Чужая душа потемки, говорят. Но с годами для меня эти чужие души как бы просвечиваются. Могу заявить доподлинно, что даже самый распоследний супостат не сделает подлости без успокоения своей души каким-либо оправданием. Уж найдет чем. Подвела же эта бигудистая дама под выброшенные буханки все недра страны.
— А не боишься? — спросил я.
— Чего?
— Возмездия.
— Какого возмездия?
— Божественного.
— Папаша… — начала было она, развеселившись.

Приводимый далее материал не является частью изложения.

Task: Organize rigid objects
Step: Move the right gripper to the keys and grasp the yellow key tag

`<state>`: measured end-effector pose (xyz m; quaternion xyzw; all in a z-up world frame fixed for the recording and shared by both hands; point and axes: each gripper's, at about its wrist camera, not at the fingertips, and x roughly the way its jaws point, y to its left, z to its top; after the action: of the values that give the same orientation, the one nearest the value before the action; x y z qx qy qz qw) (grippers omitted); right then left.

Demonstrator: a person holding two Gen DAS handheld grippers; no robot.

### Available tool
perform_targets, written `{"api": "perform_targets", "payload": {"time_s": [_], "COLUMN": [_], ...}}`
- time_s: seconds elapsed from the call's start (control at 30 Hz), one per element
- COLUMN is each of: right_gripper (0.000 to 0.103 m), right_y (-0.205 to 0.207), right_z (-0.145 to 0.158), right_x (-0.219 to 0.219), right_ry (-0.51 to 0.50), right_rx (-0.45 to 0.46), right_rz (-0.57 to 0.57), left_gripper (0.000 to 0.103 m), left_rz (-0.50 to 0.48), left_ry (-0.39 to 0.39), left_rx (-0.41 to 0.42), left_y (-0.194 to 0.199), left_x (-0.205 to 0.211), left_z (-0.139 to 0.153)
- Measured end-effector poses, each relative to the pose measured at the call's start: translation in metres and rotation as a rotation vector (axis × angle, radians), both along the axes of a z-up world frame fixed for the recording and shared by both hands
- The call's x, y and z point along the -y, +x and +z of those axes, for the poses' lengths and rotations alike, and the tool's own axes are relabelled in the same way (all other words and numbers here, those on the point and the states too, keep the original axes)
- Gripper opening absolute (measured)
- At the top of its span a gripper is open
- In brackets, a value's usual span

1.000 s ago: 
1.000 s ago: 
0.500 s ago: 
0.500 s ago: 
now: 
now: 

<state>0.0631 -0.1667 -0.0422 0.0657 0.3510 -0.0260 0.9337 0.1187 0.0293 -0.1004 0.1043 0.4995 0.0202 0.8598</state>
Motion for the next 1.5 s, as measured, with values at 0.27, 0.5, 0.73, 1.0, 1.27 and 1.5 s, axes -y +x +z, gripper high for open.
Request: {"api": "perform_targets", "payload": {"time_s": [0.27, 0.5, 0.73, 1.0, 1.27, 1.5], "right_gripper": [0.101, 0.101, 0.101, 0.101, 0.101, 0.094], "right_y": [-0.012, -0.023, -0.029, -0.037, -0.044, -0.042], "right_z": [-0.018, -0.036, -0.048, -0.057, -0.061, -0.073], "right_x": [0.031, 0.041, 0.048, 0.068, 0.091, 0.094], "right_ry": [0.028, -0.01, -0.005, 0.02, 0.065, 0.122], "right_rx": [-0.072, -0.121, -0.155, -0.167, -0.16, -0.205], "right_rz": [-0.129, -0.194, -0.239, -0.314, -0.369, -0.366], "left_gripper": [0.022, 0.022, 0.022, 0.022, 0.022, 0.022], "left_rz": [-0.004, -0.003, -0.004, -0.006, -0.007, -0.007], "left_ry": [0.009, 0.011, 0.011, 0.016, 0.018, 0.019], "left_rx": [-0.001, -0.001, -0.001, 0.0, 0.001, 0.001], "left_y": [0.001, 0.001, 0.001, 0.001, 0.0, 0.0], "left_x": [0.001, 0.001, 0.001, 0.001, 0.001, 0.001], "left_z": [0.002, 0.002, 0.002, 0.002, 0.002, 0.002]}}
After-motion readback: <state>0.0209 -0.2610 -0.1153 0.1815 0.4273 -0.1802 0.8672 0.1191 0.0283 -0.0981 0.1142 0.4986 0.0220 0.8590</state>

— Знаю, — перебил я, — бога нет. Тогда назовем это модненько — обратной связью.
— Да о чем вы говорите?
— Послушай, я байку изложу — мне один мужик в поликлинике рассказал…
…Во время войны на его глазах снаряд разорвался возле полуторки. А полуторка та везла хлеб рабочим, месячную норму. Побежал он. Шофер убит, мотор разворочен… А хлеб целехонек — полный фургон теплых буханок. Зашелся у него дух от радости… Дело-то было на лесной дороге. Взял тачку да весь хлеб в лесу и спрятал. Рабочим голодать пришлось, а он не один месяц ел досыта. Кончилась война. Жить бы да поживать. Что временем смыто, то и забыто. Ан нет. Горло у него заболело — рак. Удалили и вставили трубочку. Живет с хрипотцой. Видать, хлеб рабочих поперек горла ему стал. Ну?
— А вы кто — общественник?
— Нет, я Николай Фадеич.
— Тогда извините, у меня дела.
— И верно сказано, что неча метать апельсины перед хрюшками…
— До свидания.
— Только сообщите место вашей работы, гражданка.
— Зачем вам?
— Письмо туда отправлю насчет этого факта.
— А я не скажу адрес! — повысила она голос.
— Ничего, в жилконторе узнаем.
Я уже было повернулся… Только она цап меня за руку, в которой бачок пластмассовый. Неужели, думаю, хочет этот бачок на мою лысину надеть? При ее росте плевое дело, хотя крышка будет мешать. Да ведь педаль есть.
— Николай Фадеич, — вдруг сказала она тем хорошим голосом, с которого начинала. — К чему ссориться? Ваше замечание я учту…
И ее белая и длинная рука не к бачку пластмассовому тянется, а к бутылке стеклянной и самой пузатой. Наполнила две рюмки и одну мне подносит:
— Выпьем по-соседски…
Чего греха таить — хотелось мне приложиться. Настроение плохое, плюс перед щами, которые Мария варит, плюс бутылка фасонистая, плюс дух крепкий, дубовый, плюс вообще… Но отказался — не могу выпивать с хлебным убийцей. Да и не от души поднесено.
Она свою рюмку выпила махом, поморщилась и глянула на меня откровенно:
— Все-таки вы ящер ископаемый…
Вернулся я домой и руки вымыл, поскольку имел дело с нечистотами.
— Господи, полчаса мусор выносил, — удивилась Мария.